# UFO Sightings Analysis

This notebook analyzes the UFO sightings dataset and creates visualizations to understand patterns in the data.

## Setup and Data Loading

In [None]:
import pandas as pd
import numpy as np
import matplotlib.pyplot as plt
import folium
from folium import plugins
from pathlib import Path

# Set plotting style
plt.style.use('default')
plt.rcParams['figure.figsize'] = [12, 6]
plt.rcParams['figure.dpi'] = 100

In [None]:
# Load the dataset with proper handling of problematic rows
data_path = Path('../data/raw/complete.csv')
df = pd.read_csv(data_path, 
                 escapechar='\\',
                 quotechar='"',
                 doublequote=True,
                 encoding='utf-8',
                 on_bad_lines='warn',
                 low_memory=False)

# Display basic information about the dataset
print("Dataset Shape:", df.shape)
print("\nColumns:", df.columns.tolist())
print("\nMissing Values:")
print(df.isnull().sum())

## Data Preprocessing

Let's clean up the data and prepare it for analysis:

In [None]:
# Convert datetime and ensure numeric coordinates
df['datetime'] = pd.to_datetime(df['datetime'])
df['latitude'] = pd.to_numeric(df['latitude'], errors='coerce')
df['longitude'] = pd.to_numeric(df['longitude'], errors='coerce')

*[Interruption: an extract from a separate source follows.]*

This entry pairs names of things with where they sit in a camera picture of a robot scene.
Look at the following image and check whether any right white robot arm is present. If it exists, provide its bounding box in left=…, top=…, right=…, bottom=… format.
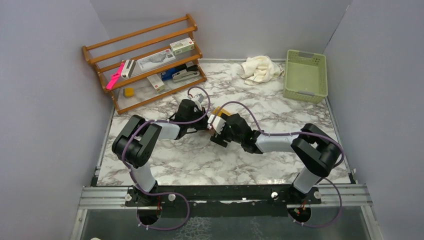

# Remove rows with invalid coordinates
df_clean = df.dropna(subset=['latitude', 'longitude'])

print("Original dataset size:", len(df))
print("Clean dataset size:", len(df_clean))
print("Removed rows:", len(df) - len(df_clean))

## Interactive Map of UFO Sightings

Create a heatmap showing the concentration of UFO sightings across the globe:

In [None]:
# Create base map centered on US
m = folium.Map(location=[37.0902, -95.7129], 
               zoom_start=4,
               tiles='CartoDB positron')

# Add heatmap layer
locations = df_clean[['latitude', 'longitude']].values.tolist()
plugins.HeatMap(locations, 
                radius=8,
                blur=5,
                gradient={0.4: 'blue', 0.65: 'lime', 1: 'red'}).add_to(m)

# Display the map
m

## Temporal Analysis

Let's analyze how UFO sightings have changed over time:

In [None]:
# Create yearly trend plot
yearly_sightings = df_clean.groupby(df_clean['datetime'].dt.year).size()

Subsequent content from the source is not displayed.